- _GOAL OF THE EXERCISE_:
Look through the data and write out every line with the word "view" in it.

- _COLLECTED DATA_:
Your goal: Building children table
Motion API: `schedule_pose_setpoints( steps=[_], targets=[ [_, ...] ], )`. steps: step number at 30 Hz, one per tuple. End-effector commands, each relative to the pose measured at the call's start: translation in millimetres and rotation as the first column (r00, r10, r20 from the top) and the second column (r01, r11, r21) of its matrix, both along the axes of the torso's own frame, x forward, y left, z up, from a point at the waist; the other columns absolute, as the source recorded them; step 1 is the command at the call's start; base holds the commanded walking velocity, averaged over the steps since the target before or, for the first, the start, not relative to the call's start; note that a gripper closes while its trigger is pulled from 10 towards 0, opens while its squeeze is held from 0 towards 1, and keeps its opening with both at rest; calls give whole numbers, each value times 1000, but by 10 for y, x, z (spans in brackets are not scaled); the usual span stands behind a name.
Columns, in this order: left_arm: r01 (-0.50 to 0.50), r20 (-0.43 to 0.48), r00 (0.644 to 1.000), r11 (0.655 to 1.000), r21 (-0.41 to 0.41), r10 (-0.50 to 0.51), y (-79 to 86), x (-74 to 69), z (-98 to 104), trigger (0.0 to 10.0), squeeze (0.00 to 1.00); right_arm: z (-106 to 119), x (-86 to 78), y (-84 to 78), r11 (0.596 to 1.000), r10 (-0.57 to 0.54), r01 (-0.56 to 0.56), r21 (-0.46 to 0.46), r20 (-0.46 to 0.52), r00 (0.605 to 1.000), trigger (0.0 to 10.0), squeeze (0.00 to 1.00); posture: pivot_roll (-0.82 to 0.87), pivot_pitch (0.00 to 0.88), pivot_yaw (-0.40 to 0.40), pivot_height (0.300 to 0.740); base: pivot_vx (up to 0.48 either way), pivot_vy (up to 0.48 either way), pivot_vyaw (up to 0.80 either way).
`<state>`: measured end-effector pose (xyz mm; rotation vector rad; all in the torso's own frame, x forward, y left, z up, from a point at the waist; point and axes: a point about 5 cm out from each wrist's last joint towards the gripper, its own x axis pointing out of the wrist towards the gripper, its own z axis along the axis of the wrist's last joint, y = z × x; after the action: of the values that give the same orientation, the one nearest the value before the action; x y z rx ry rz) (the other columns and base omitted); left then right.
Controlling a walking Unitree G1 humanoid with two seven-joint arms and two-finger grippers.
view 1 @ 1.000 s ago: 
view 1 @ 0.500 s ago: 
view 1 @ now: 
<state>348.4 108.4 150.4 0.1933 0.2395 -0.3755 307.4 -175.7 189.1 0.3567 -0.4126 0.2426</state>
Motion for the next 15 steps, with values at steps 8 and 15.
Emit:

- _ANSWER TO THIS TASK_:
view 1 @ 1.000 s ago: 
view 1 @ 0.500 s ago: 
view 1 @ now: 

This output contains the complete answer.